Es ella quien baila al son de una cumbia mágica que parece transportarla de la cuadra más conocida del barrio al lugar más poético de la tierra. Su grupo de amigos le ve desde atrás mientras ella disfruta el repertorio que los artistas han preparado para la fiesta de cada mes.

      Se le ha visto merodeando entre la multitud y saludando de vez en cuando a uno que otro conocido u admirador que dice conocerla. Pero no le interesa. Su prioridad es bailar. Sigue andando sola entre todos así le estén observando desde atrás o de cualquier otro lado.

     Un Jean azul oscuro ceñido a su cuerpo deja ver una cadera aprobable y un trasero bastante voluminoso que compacta a la perfección con un top blanco que parece apretarle los senos. Las puntas de su cabello color castaño tocan su cintura. Pero es su piel trigueña quien embruja a cualquiera.

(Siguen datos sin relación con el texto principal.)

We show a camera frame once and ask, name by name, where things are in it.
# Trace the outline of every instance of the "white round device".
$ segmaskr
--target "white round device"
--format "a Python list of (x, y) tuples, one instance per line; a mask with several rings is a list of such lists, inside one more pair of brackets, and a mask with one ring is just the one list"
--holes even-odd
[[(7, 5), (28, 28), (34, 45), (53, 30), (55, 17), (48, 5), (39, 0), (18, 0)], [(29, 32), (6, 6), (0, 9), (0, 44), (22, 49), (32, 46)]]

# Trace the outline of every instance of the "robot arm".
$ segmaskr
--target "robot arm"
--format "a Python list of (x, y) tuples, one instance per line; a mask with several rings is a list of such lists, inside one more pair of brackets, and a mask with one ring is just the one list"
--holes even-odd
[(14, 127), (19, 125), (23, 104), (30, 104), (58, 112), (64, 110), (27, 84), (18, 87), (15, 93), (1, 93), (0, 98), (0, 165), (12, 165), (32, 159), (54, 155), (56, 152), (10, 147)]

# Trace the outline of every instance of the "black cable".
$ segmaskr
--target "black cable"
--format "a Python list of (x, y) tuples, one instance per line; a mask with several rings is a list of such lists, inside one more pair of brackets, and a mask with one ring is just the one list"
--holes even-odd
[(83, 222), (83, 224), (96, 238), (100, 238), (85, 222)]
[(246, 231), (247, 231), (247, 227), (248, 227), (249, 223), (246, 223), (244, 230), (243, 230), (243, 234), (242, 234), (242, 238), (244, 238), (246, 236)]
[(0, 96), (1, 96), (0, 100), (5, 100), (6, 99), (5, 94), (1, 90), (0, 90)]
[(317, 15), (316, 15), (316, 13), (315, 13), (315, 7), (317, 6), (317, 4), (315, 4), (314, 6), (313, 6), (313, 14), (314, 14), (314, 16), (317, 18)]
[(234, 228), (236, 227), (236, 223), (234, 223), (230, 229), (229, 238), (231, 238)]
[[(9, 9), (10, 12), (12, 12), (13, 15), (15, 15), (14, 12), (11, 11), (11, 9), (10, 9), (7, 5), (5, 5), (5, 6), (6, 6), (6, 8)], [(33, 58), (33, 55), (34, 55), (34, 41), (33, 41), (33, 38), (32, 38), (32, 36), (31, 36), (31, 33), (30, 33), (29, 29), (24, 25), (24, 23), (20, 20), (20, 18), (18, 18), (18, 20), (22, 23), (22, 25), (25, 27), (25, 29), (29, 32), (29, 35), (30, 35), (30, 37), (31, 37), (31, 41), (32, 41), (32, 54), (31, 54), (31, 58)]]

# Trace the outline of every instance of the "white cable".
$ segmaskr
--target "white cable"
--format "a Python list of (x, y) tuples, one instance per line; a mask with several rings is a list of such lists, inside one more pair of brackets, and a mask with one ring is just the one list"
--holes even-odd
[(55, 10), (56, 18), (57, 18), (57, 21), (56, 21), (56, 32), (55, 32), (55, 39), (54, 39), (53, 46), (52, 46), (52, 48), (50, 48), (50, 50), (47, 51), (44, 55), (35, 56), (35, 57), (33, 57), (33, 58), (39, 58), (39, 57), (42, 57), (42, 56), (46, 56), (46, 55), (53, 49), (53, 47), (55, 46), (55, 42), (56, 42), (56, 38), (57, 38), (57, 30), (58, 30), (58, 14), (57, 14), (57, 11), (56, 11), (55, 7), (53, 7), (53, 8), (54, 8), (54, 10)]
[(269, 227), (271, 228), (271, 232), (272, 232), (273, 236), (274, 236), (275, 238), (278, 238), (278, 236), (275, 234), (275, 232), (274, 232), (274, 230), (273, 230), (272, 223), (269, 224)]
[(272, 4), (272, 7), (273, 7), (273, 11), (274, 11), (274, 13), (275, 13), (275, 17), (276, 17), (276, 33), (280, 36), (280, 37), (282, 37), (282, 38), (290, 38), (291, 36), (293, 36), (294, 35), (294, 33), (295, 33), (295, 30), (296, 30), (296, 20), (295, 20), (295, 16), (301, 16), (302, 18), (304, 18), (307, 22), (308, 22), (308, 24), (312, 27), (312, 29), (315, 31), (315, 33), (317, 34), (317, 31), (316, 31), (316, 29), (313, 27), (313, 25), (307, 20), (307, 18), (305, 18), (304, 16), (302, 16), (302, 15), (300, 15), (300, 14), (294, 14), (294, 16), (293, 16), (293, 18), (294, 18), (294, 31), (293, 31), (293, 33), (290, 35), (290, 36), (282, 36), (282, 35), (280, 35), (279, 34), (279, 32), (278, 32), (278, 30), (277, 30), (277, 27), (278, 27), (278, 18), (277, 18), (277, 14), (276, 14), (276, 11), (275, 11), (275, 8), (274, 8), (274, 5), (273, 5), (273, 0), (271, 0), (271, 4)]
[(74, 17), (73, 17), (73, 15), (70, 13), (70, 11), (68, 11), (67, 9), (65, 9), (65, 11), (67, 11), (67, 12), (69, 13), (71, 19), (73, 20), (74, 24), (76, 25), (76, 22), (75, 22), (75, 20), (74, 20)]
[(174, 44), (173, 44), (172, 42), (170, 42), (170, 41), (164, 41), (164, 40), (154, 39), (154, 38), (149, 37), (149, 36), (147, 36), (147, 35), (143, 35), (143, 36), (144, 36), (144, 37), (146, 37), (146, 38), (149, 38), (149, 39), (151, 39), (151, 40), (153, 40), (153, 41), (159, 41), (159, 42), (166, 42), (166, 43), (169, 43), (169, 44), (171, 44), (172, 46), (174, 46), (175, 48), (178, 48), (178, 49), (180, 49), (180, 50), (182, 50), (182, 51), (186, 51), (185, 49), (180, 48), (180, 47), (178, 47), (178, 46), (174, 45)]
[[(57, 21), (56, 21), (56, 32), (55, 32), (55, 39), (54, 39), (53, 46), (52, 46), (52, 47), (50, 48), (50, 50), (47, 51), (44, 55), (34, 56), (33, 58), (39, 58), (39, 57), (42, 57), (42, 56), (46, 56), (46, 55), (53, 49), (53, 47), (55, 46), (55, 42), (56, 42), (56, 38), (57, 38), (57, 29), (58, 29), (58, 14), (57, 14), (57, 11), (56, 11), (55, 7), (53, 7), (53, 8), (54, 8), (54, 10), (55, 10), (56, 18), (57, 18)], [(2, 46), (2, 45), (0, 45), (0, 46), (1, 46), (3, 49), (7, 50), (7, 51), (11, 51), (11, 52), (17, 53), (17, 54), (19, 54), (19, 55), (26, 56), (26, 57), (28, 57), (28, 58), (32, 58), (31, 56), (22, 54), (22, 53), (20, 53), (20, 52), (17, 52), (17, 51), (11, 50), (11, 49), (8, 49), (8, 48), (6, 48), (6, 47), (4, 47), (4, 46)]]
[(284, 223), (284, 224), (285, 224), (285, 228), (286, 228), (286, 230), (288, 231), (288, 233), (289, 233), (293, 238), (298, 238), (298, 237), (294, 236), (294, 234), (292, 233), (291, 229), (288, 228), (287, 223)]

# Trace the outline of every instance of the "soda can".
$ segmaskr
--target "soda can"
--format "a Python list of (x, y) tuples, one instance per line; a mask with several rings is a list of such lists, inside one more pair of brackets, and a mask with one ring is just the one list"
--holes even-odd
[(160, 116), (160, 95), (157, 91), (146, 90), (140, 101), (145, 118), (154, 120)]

     Son sus hombros los que se mueven lentamente de atrás hacia adelante uno después del otro indicando la pasión que despierta la cumbia que repica sobre la noche. Por entonces, un movimiento extraño pero cautivador se apodera de su cadera y sigue  hasta sus tobillos compulsivamente y sin titubeo alguno. Sonríe, canta, se expresa, se siente libre mientras varias miradas cautivas se prolongan  más allá de los detalles.

     Mira hacia su alredor como si estuviese buscando algo y alcanza a ver un par de manos que le indican el camino para llegar a ese lugar. Le cuesta un poco atravesar la multitud pero llega. Ve que están fumando hierba y su antojo se nubla de deseo. No se aguanta y pide un poco. Se sienta a fumar sobre el andén  y medita mientras el sonido de la cumbia tintinea en su cabeza. Se para de nuevo con el ánimo de bailar. Porta su sonrisa de siempre. Entra de nuevo a la multitud escabulléndose así de aquellas miradas que le hieren,  hasta perderse por completo y desaparecer.